Industrial production was released yesterday, and retail sales today.
Figure 1: Nonfarm payroll employment from June release (dark blue), Bloomberg consensus as of 7/16 for July nonfarm payroll employment (light blue +), industrial production (red), personal income excluding transfers in Ch.2012$ (green), manufacturing and trade sales in Ch.2012$ (black), consumption in Ch.2012$ (light blue), and monthly GDP in Ch.2012$ (pink), all log normalized to 2020M02=0. Source: BLS, Federal Reserve, BEA, via FRED, IHS Markit (nee Macroeconomic Advisers) (7/1/2021 release), NBER, and author’s calculations.

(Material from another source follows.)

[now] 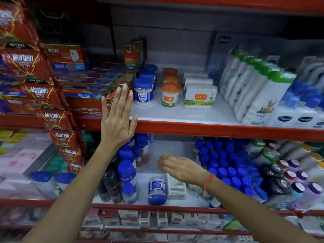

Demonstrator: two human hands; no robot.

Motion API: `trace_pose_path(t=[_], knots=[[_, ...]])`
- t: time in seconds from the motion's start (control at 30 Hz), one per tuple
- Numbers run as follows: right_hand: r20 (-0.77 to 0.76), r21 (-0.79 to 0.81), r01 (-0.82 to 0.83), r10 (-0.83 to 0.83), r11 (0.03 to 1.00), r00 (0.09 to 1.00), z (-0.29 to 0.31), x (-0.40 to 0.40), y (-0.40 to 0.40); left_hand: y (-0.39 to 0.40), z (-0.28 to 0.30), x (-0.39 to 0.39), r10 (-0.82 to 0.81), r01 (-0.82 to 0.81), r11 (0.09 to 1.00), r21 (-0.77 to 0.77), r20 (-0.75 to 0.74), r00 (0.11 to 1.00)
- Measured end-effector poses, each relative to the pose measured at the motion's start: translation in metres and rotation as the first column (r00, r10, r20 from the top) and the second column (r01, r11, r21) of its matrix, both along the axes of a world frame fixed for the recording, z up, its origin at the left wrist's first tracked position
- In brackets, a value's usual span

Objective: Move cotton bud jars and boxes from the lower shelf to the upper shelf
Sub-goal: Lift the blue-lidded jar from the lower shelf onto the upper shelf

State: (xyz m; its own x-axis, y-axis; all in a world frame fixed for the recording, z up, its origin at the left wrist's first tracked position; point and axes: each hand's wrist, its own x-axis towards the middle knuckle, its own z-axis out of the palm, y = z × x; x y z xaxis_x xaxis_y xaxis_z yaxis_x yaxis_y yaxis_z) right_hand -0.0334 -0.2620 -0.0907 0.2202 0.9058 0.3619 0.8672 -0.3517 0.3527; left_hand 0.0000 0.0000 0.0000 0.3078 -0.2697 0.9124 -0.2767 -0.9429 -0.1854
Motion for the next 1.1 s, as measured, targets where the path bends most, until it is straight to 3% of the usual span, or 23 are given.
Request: trace_pose_path(t=[0.13, 0.37, 0.6, 0.77, 0.83, 0.93, 1.0, 1.1], knots=[[-0.117, -0.172, 0.019, -0.040, 0.985, 0.992, -0.040, 0.011, 0.006, -0.003, -0.012, 0.015, 0.132, -0.132, 0.991, 0.004, -0.091, 0.987], [-0.232, -0.357, -0.116, 0.032, 0.927, 0.972, -0.077, 0.018, 0.023, 0.001, -0.029, 0.029, 0.145, -0.145, 0.989, 0.029, 0.019, 0.989], [-0.415, -0.338, -0.132, -0.022, 0.932, 0.910, -0.103, 0.022, 0.035, 0.001, -0.034, 0.036, 0.137, -0.142, 0.989, 0.041, 0.105, 0.985], [-0.310, -0.313, -0.155, 0.053, 0.937, 0.949, -0.122, 0.022, 0.045, 0.003, -0.038, 0.037, 0.150, -0.156, 0.986, 0.053, 0.113, 0.982], [-0.340, -0.255, -0.124, 0.031, 0.959, 0.940, -0.121, 0.022, 0.044, 0.003, -0.038, 0.037, 0.159, -0.167, 0.984, 0.057, 0.117, 0.980], [-0.520, -0.135, 0.030, -0.097, 0.990, 0.848, -0.106, 0.021, 0.036, 0.003, -0.039, 0.037, 0.165, -0.173, 0.983, 0.065, 0.120, 0.979], [-0.694, 0.016, 0.204, -0.136, 0.979, 0.707, -0.087, 0.013, 0.032, 0.004, -0.039, 0.037, 0.171, -0.181, 0.981, 0.071, 0.123, 0.978], [-0.877, 0.242, 0.482, -0.024, 0.842, 0.481, -0.046, 0.000, 0.030, 0.005, -0.041, 0.037, 0.182, -0.190, 0.979, 0.071, 0.115, 0.977]])
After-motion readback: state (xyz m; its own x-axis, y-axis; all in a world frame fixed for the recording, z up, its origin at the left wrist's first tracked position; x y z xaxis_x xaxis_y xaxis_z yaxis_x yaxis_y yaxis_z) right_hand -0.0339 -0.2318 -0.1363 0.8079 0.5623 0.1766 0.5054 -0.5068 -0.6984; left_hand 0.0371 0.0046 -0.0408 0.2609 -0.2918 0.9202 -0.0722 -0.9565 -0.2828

Industrial production continued to rise in May, below Bloomberg consensus (0.4% vs. 0.6%), and at a slightly slower pace than recorded in the previous month. Manufacturing production declined slightly (-0.1% vs +0.2% consensus).
Nominal retail sales grew again, particularly so when excluding autos. Retail sales might provide some insights into the trajectory of two of the series included in Figure 1 — manufacturing and trade industry sales, and consumption — but the fit is not extremely tight.
Figure 2: Retail sales excluding food services, in mn 1982-84$ (teal), manufacturing and trade sales in bn. 2012$ SAAR (black). Retail sales ex-food deflated using CPI-all. Source: Census via FRED, BLS, St. Louis Fed via FRED, and author’s calculations.
Figure 3: Retail sales and food services, in mn 1982-84$ (teal), consumption, in bn 2012$ SAAR (purple). Retail sales using CPI-all. Source: Census via FRED, BEA, BLS, St. Louis Fed via FRED, and author’s calculations.
The latest observation for real manufacturing and trade sales is April, for consumption is May. Extrapolating with reference to retail sales, continued growth seems likely for the two series, but hardly guaranteed.
Incorporating these retail sales data, Q2 NY Fed nowcast is 3.2%, Atlanta Fed GDPNow is 7.5%, and IHS-MarkIt is 8%.